Elezioni 2022
Le cinque domande de L’Espresso: risponde Enrico Borghi
Le risposte ai nostri quesiti di Enrico Borghi, candidato in Senato del Partito Democratico nel collegio plurinominale Piemonte 2 come capolista della lista Partito Democratico - Italia Democratica e Progressista.
1 – Quali sono le due proposte irrinunciabili dell’agenda della sua coalizione da affrontare in Parlamento come prioritarie?
«Anzitutto, il tema contingente della crisi energetica, delle bollette, del peso della guerra di Putin che non può essere scaricato sulle famiglie, sulle imprese, sui più deboli. Chi ha speculato su questa vicenda, e chi ha avuto extragettiti derivanti dall’impazzimento del prezzo, deve essere chiamato a concorrere alla soluzione economica del problema.
«Più in generale, il centrosinistra deve proporsi di tutelare i più bisognosi, dare voce a chi non l’ha, difendere e applicare i diritti conquistati in anni di lotte e di impegno. Serve una politica che dia protezione sicurezza: e se vogliamo mantenere il nostro tenore di vita, i servizi pubblici, un’istruzione e una sanità garantite, abbiamo bisogno di politici seri e competenti che ci tengano a testa alta in Europa.
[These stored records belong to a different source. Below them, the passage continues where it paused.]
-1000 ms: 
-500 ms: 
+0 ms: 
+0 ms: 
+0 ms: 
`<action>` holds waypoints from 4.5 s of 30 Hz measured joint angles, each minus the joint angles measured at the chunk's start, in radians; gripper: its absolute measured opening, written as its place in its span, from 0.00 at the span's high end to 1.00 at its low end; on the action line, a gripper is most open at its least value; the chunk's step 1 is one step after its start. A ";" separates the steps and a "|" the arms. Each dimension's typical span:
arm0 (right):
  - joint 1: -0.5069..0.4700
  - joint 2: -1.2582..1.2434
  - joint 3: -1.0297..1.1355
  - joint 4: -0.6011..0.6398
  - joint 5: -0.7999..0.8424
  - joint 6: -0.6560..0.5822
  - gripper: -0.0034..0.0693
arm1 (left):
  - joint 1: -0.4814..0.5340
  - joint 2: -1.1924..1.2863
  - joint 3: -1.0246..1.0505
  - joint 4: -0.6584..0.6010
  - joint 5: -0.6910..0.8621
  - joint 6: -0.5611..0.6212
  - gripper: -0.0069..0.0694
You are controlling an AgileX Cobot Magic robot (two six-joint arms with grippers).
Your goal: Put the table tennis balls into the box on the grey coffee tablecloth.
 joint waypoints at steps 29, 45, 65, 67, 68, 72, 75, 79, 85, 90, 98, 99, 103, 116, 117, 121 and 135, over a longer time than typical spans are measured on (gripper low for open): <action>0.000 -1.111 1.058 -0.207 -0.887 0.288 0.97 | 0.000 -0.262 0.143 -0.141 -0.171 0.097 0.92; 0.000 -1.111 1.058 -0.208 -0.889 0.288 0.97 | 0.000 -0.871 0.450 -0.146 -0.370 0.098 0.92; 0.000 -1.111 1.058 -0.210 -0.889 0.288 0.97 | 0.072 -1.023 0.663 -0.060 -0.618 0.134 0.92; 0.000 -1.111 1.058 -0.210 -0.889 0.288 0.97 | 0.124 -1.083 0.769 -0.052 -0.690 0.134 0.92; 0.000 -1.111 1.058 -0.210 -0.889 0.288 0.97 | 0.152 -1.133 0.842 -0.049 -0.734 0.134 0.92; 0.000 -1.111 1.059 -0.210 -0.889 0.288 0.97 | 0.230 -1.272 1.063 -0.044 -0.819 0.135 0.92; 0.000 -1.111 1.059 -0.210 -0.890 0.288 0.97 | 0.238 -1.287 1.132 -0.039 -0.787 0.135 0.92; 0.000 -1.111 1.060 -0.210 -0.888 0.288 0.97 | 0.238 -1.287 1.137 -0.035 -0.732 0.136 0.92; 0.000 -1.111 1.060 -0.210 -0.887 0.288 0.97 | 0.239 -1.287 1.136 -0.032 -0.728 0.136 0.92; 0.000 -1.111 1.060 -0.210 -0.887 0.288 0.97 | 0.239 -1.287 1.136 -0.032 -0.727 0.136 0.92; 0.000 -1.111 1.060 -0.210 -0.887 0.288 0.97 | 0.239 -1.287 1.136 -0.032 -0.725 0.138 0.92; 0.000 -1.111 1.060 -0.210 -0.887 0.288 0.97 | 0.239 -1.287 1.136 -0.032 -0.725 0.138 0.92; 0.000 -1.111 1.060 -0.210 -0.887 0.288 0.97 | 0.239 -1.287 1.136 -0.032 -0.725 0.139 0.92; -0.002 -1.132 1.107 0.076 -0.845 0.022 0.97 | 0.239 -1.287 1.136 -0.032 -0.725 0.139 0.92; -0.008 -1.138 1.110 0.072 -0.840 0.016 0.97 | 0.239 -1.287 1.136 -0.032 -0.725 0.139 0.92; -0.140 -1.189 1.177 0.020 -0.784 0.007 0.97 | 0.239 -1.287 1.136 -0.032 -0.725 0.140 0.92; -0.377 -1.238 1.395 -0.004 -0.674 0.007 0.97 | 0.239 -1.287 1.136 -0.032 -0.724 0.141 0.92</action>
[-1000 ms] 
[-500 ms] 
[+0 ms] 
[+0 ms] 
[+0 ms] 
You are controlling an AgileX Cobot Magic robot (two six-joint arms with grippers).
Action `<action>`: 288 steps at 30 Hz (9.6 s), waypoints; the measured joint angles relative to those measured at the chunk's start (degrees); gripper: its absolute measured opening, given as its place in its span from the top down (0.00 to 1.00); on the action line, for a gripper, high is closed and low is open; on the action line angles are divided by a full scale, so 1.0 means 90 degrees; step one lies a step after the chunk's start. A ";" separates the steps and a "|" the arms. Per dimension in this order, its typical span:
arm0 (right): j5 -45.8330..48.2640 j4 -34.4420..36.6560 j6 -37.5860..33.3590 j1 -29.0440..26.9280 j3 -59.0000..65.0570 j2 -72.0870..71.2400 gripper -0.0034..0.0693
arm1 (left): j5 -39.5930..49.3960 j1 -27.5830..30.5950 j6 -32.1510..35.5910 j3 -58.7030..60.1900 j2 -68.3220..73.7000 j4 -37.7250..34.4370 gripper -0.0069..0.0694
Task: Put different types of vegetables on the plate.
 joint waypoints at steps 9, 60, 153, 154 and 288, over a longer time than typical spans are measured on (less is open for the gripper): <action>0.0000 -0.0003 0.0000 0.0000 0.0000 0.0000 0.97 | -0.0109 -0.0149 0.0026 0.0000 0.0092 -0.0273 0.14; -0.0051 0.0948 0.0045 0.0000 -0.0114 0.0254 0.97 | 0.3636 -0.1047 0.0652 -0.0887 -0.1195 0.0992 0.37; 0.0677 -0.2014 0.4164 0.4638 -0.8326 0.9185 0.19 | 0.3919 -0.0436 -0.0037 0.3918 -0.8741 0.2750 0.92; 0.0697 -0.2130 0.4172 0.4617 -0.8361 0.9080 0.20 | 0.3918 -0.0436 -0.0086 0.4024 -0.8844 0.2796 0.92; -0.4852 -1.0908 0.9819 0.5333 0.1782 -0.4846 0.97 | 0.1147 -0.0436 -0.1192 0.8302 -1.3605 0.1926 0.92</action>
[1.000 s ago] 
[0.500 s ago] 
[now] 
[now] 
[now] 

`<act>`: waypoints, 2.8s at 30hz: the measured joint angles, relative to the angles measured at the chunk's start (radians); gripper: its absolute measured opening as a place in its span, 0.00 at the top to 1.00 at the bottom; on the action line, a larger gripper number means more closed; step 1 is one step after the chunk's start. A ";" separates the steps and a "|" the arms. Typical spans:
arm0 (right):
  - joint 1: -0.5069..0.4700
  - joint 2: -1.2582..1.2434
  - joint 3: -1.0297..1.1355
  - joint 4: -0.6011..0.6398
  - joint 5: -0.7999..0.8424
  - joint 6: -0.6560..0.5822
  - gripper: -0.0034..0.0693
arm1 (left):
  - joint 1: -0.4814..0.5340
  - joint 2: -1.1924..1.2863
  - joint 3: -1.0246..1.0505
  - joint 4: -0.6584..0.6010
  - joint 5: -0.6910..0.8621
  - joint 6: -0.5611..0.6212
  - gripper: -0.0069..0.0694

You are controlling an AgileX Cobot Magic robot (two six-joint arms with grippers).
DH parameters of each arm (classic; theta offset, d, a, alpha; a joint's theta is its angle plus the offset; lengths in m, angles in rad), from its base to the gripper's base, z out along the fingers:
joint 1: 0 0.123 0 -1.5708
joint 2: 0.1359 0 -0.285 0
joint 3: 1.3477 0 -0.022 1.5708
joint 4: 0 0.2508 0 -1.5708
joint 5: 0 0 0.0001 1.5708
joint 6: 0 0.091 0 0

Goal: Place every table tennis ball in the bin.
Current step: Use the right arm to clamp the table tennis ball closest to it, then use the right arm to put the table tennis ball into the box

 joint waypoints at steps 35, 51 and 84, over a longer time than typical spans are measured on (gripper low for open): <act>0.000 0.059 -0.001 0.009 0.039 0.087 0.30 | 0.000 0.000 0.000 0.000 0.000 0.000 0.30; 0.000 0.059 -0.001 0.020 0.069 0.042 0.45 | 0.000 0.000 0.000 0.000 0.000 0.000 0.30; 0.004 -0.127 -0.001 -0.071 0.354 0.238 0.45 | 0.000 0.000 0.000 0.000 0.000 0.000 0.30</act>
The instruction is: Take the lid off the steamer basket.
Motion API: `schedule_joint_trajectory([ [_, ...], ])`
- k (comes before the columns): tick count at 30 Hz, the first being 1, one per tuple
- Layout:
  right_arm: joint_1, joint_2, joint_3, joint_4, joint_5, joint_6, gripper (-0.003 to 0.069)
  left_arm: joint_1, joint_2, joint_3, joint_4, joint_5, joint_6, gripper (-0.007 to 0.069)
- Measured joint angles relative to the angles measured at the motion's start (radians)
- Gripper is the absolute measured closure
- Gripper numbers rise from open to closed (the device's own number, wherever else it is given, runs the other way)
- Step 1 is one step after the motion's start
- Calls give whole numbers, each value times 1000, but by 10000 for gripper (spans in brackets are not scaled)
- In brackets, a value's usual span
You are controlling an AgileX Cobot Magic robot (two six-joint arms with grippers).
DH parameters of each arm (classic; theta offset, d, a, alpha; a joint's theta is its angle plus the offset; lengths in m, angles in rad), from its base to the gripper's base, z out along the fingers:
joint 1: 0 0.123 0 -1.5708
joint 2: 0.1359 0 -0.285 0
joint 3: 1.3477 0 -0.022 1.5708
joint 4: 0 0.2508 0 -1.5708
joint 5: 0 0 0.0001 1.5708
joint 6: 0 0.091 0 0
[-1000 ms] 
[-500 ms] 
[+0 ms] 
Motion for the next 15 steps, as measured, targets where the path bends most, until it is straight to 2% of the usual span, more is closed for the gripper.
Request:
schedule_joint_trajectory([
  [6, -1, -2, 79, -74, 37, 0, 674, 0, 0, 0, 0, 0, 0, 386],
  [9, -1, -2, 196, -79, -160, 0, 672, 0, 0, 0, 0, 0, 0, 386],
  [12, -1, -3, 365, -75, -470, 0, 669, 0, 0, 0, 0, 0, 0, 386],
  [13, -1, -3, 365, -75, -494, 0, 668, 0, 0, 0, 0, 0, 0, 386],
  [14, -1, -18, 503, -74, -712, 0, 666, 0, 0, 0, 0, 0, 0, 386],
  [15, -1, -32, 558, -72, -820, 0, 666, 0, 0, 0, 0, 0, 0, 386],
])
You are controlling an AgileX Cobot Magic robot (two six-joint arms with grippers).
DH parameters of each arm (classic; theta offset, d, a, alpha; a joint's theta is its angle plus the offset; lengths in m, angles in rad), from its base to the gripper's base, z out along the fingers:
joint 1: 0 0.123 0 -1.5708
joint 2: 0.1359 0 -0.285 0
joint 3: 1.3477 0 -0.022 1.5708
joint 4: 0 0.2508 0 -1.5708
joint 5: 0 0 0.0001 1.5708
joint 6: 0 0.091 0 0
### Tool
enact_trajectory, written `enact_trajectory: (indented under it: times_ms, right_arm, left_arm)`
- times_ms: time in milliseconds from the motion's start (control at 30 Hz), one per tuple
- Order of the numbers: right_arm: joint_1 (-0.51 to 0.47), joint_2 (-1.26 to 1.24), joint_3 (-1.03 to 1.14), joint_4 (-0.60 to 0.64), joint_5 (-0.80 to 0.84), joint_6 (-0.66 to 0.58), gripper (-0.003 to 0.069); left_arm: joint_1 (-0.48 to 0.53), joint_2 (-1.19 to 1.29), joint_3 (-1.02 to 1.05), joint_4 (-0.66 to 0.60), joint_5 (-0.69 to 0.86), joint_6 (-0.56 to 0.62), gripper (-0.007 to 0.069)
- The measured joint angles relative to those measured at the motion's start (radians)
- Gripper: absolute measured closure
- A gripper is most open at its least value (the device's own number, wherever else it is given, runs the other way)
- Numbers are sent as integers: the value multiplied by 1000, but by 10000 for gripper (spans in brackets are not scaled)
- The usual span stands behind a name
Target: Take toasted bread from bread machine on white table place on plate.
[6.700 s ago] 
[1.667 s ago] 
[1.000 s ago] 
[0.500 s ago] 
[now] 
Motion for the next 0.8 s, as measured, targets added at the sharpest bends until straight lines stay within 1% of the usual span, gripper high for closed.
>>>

La destra, invece, vuole andare in collisione su tutto, e questo ci fa rischiare grosso».
2 – Se sarà eletto, come pensa di costruire e mantenere un dialogo continuo con il proprio territorio di elezione? Quanti giorni, ore, settimane dedicherà al proprio territorio? In che modo relazionerà sull’attività svolta? In quali luoghi?
«Anche se ho responsabilità di carattere nazionale, sono, resto e rimarrò un uomo di territorio. Vivo nel territorio nel quale mi candido, e non intendo certo andarmene altrove. La mia storia personale, e il mio percorso politico, parte dagli enti locali, dall’esperienza di Sindaco, un’esperienza che mi ha fatto toccare con mano i problemi e le esigenze dei territori delle province piemontesi. Da eletto, continuerò a fare ciò che ho fatto sempre: dialogo con tutti, massima disponibilità agli stakeholders territoriali ad iniziare dai sindaci, incontri sul posto, confronto anche attraverso le nuove tecnologie, e rendicontazione costante di ciò che si è fatto».
3 – Chi sono i finanziatori della sua attività politica?
«Per la verità, è il sottoscritto ad aver finanziato il Partito Democratico, secondo le regole di cui la nostra comunità politica si è dotata, e in questa logica il partito si fa carico di alcune spese, mentre le altre le copro personalmente. Non ho ricevuto disponibilità di nessuno a sostenere finanziariamente la mia campagna elettorale. Qualora si palesasse, con l’unica richiesta di un rigoroso e non negoziabile rispetto della legge, lo indirizzerei agli organi del partito preposti per questo genere di attività in piena e assoluta trasparenza».
4 – In che modo si impegna a rimanere libero da interessi e condizionamenti?
«Nel modo con il quale ho sin qui espletato la mia funzione, lavorando esclusivamente e a tempo pieno per l’espletamento del mandato elettorale ricevuto. Quando nel 2013 venni eletto in Parlamento, chiusi la mia partita Iva con la quale esercitavo la mia attività di consulente aziendale, e mi dimisi dal consiglio di amministrazione di una società per azioni di cui all’epoca ero presidente. Non ero obbligato, ma ho ritenuto che fosse la cosa corretta e necessaria. Nella mia visione della politica, quando si è eletti alla più alta funzione istituzionale che esista, il rappresentante della nazione senza vincolo di mandato, lo si fa in via esclusiva e senza altre attività in corso. So che non tutti fanno così, non esprimo giudizio per gli altri, ma visto che la domanda la fa a me, rispondo per me e per ciò che la mia modesta storia personale dice di sé».
5 – Cosa ha fatto di concreto nel territorio nel quale è candidato?
«Non credo di poter avere lo spazio per riassumerlo. L’ho sintetizzato in un opuscolo che sto distribuendo in questi giorni sia virtualmente che fisicamente, fra gazebo, banchetti e mercati. In sintesi, posso dirle di aver lavorato in maniera molto stretta con i Comuni del territorio al fine di poter far conseguire loro una serie cospicua di attività, finanziamenti e contributi statali a favore dello sviluppo locale, ho operato per colmare il gap di infrastrutture di cui l’Alto Piemonte soffre, mi sono impegnato sul versante del lavoro e del nuovo accordo fiscale Italia-Svizzera che tocca da vicino oltre 60.000 lavoratori italiani che ogni giorno si recano in Confederazione Elvetica per la propria professione».